Monday, February 1, 2016

Ancient Manuscripts Of Livy

The Wikipedia articles on Livy and on ab urbe condita (the Latin title of Livy's history) are both, just -- horrible messes. It would be better if they had neither article in any form. They very well illustrate what can go wrong on Wiki, or any reference work where no-one is in charge.

It's possible -- although not bloody likely in my opinion -- that both articles could be completely transformed and in exemplary shape by the time I finished writing this paragraph. And then a half hour later than that they could be worse than ever. Because no-one is in charge.

Just now I googled ancient manuscripts of livy and the search yielded hundreds of thousands of results and no useful ones on the first page. So I googled "ancient manuscripts of livy," which yielded 4 results, 2 from the same book which was written so long ago that the s's look like f's, and was not primarily about Livy and which didn't look particularly interesting. One of the other results was from another pseudo-authority, another one of these Internet sites which claims to have answers but where no one is in charge. I think it may have been About.com.

I remember distinctly reading in the Google result for that page: "There are, I believe, no ancient manuscripts of Livy[...]"

And that's why I'm here. I have no idea how someone who felt justified in answering a question on the topic in a public place could have gotten the idea that there are no ancient manuscripts of Livy.

First of all, let's define the term "ancient." When it comes to manuscripts of Latin literature, anything copied out before AD 500 is considered ancient. 5th century or earlier. And "manuscript" refers to a copy of a text of any length, from a few words to a huge volume of small print.

I am aware of 7 manuscripts of Livy from the 5th century or earlier. I believe that is more than for any other Latin author except Cicero and Vergil -- but I could be wrong. If you need to know for sure, ask an expert -- and that ain't me, and it sure as Hell ain't Wiki or Ask.com. 7 is definitely more ancient manuscripts than there are of Jerome's Vulgate -- and many less than we have either of the Greek New Testament or the Hebrew Old Testament.

These 7 ancient manuscripts of Livy are:

Pap Ox xi 1379, a 4th-century papyrus discovered at Oxyrhynchus containing several dozen words from book 1 of ab urbe condita.

The manuscript called V for short when discussing manuscripts of Livy: Bibliothecae capitularis Veronensis xl (38), 5th century, containing parts of books 3 and 4.

A 5th-century fragment (for which at the moment I cannot find a standard abbreviation or library catalogue listing) containing about 40 words from book 11, on parchment, not papyrus, found in 1986, in Naqlun, near Fayum, Egypt. The text reads: [------ .e(m) [----- ing]ens [ei era]nt ha[u]t pro[cul G]abiis [u]rbe. cu[m] [Ga]uios nouos exer[cit]us indictus [e]sset ibique centuriati milites essent, cum duob(us)milib(us) pe[ {.} ]ditum profect[u]s in agru(m) suom cons[ul?] and g[-------] ar[------] se[d] reaps[a nega]tam eo [[e]]dicto f[acturum] quoa[d inuissu suo in pr[ovi(n)-] cia maneat, et [si] pergat dicto non parar[e], \[s]e/ [i]n praese(n)tem habiturum imper[i]um. Fabius, [acc]eptus mandatis-----] That is all that we currently have of text of books 11-20.

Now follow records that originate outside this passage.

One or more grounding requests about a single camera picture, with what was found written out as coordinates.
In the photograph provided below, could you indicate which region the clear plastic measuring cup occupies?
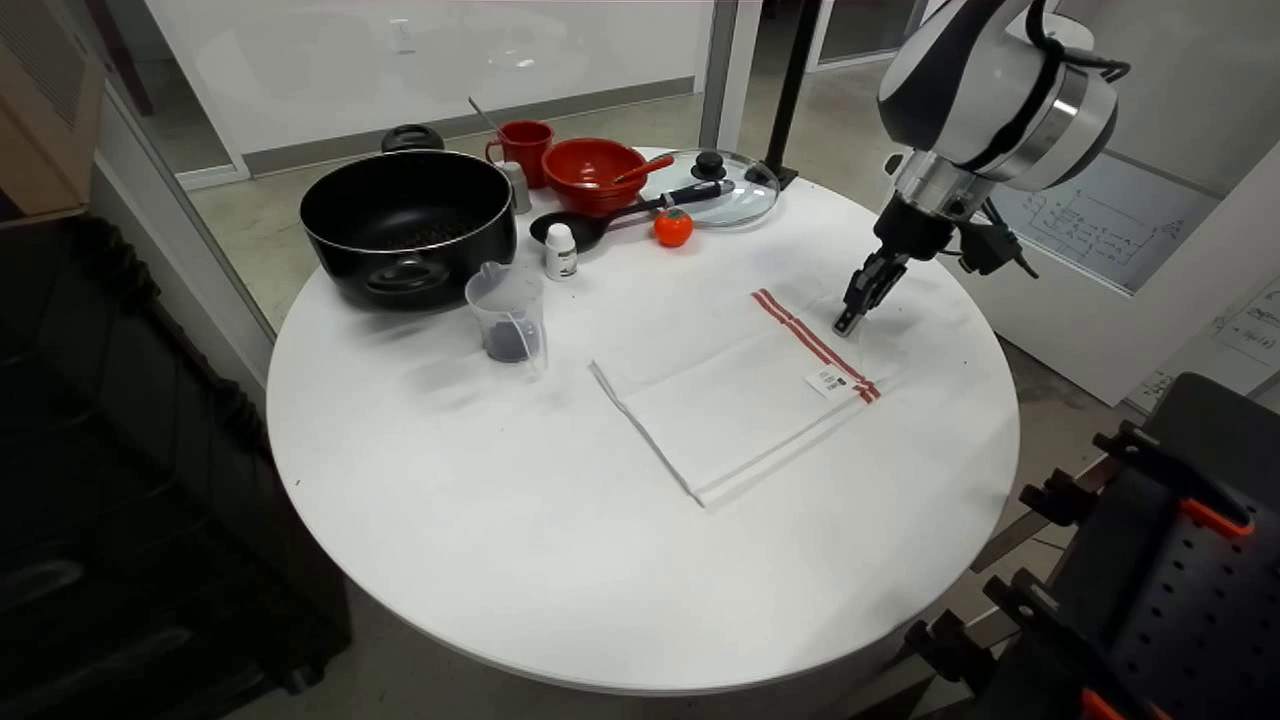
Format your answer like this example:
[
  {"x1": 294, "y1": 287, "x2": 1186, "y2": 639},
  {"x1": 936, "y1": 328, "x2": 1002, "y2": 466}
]
[{"x1": 461, "y1": 257, "x2": 553, "y2": 373}]

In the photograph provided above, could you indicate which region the cardboard box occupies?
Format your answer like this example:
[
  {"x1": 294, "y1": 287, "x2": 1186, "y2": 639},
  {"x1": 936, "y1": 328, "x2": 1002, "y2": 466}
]
[{"x1": 0, "y1": 31, "x2": 105, "y2": 222}]

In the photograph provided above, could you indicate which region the black cabinet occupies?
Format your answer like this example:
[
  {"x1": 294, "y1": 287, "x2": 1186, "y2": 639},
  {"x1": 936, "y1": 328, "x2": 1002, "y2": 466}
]
[{"x1": 0, "y1": 213, "x2": 357, "y2": 720}]

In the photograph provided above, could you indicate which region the black ladle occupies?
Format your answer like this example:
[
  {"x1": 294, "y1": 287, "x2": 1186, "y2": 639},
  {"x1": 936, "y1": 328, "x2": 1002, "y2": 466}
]
[{"x1": 526, "y1": 174, "x2": 736, "y2": 257}]

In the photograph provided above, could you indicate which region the black clamp with orange handle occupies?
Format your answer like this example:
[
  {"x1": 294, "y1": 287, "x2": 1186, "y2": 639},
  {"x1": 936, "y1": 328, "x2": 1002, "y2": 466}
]
[
  {"x1": 902, "y1": 567, "x2": 1165, "y2": 720},
  {"x1": 1014, "y1": 418, "x2": 1254, "y2": 542}
]

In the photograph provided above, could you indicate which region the grey metal door post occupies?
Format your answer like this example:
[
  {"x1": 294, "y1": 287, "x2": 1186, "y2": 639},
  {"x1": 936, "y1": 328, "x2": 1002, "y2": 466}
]
[{"x1": 693, "y1": 0, "x2": 769, "y2": 150}]

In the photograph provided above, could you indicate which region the small clear shaker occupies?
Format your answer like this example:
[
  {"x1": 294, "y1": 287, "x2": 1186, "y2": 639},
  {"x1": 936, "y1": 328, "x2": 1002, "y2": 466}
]
[{"x1": 490, "y1": 155, "x2": 537, "y2": 215}]

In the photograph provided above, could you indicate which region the red cup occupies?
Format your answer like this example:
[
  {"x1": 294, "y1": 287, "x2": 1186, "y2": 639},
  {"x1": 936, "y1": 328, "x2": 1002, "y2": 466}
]
[{"x1": 478, "y1": 115, "x2": 561, "y2": 192}]

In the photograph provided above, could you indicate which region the small printed paper sheet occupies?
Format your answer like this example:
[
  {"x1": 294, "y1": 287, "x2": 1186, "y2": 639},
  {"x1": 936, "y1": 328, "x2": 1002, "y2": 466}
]
[{"x1": 1173, "y1": 273, "x2": 1280, "y2": 417}]

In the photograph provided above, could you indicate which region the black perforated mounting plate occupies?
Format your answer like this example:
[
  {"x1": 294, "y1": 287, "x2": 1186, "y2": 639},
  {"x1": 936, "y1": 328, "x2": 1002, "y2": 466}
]
[{"x1": 991, "y1": 373, "x2": 1280, "y2": 720}]

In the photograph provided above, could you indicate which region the black camera stand pole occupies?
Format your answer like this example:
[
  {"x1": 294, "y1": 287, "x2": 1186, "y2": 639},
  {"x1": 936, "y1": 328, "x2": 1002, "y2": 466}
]
[{"x1": 758, "y1": 0, "x2": 827, "y2": 192}]

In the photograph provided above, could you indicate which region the large printed paper sheet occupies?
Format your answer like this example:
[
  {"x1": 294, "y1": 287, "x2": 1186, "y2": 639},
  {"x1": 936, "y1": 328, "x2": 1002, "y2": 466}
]
[{"x1": 991, "y1": 150, "x2": 1220, "y2": 294}]

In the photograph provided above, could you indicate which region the white towel with red stripes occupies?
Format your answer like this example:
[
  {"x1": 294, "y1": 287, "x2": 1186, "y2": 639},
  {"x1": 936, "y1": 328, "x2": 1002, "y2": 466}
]
[{"x1": 587, "y1": 281, "x2": 890, "y2": 513}]

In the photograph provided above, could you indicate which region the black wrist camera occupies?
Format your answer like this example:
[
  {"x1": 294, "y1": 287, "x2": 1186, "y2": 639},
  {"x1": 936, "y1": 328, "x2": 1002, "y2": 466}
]
[{"x1": 956, "y1": 213, "x2": 1038, "y2": 281}]

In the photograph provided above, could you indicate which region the black cooking pot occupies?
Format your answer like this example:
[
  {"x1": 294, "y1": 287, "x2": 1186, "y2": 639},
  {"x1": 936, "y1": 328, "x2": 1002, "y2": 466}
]
[{"x1": 294, "y1": 121, "x2": 518, "y2": 316}]

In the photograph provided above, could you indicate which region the small white bottle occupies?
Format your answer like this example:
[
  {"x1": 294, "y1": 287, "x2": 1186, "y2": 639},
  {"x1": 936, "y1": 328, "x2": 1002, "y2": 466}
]
[{"x1": 539, "y1": 220, "x2": 578, "y2": 283}]

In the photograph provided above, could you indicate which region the small orange round object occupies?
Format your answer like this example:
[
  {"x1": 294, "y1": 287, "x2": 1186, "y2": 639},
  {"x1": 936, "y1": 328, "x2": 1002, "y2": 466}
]
[{"x1": 647, "y1": 204, "x2": 698, "y2": 250}]

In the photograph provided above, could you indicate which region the red plastic bowl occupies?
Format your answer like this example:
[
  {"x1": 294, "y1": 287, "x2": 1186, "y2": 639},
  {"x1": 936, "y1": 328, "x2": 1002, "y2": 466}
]
[{"x1": 537, "y1": 137, "x2": 674, "y2": 222}]

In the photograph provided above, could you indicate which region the glass pot lid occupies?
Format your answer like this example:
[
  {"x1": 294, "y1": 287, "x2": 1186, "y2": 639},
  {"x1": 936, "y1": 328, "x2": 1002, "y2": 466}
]
[{"x1": 647, "y1": 147, "x2": 788, "y2": 232}]

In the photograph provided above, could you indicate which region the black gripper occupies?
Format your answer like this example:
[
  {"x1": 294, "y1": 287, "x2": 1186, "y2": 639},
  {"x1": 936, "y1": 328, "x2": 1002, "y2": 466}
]
[{"x1": 833, "y1": 195, "x2": 958, "y2": 337}]

P, also called Codex Puteanus, or Bibliothecae Nationalis Parisiensis, Lat 5730, 5th century, containing books 21-30 with a few passages missing.

F, also called Fragmenta Placentina, or Bibl Pub Bamb, Class 35a, 5th century, containing parts of books 33-36 and 39.

V, or Codex Vindobonensis, or Bibl Nat Lat 15, 5th century, containing books 41-45 except for a few missing passages. This is currently our only source for books 41-15.

A 5th-century fragment containing about 1000 words from book 91. Currently our only known manuscript of Livy past book 45. I can't find a standard abbreviation or library catalogue info for this fragment. The only place I know where you can read this passage is in Weissenborn's edition of books 41-45 published by Teubner a long time ago. My copy is updated by Mueller and published in 1930. The later Teubner edition of books 41-45 by Briscoe does not contain any fragments of other books.

Some further information: "Codex Vindobonensis" just means "volume from Vienna." Many manuscripts are called Codex Vindobonensis, the one on the list above is meant only when the conversation is about Livy's manuscripts. Same with "Codex Puteanus," which means "volume from Dupuy." Claude Dupuy was a 16th-century Parisian lawyer who assembled a great collection of books, most or all of which are now in the Bibliothèque Nationale, each one called Codex Puteanus, a phrase which distinguishes this Livy manuscript from other Livy manuscripts but is no help in distinguishing the books which once were Claude Dupuy's from one another.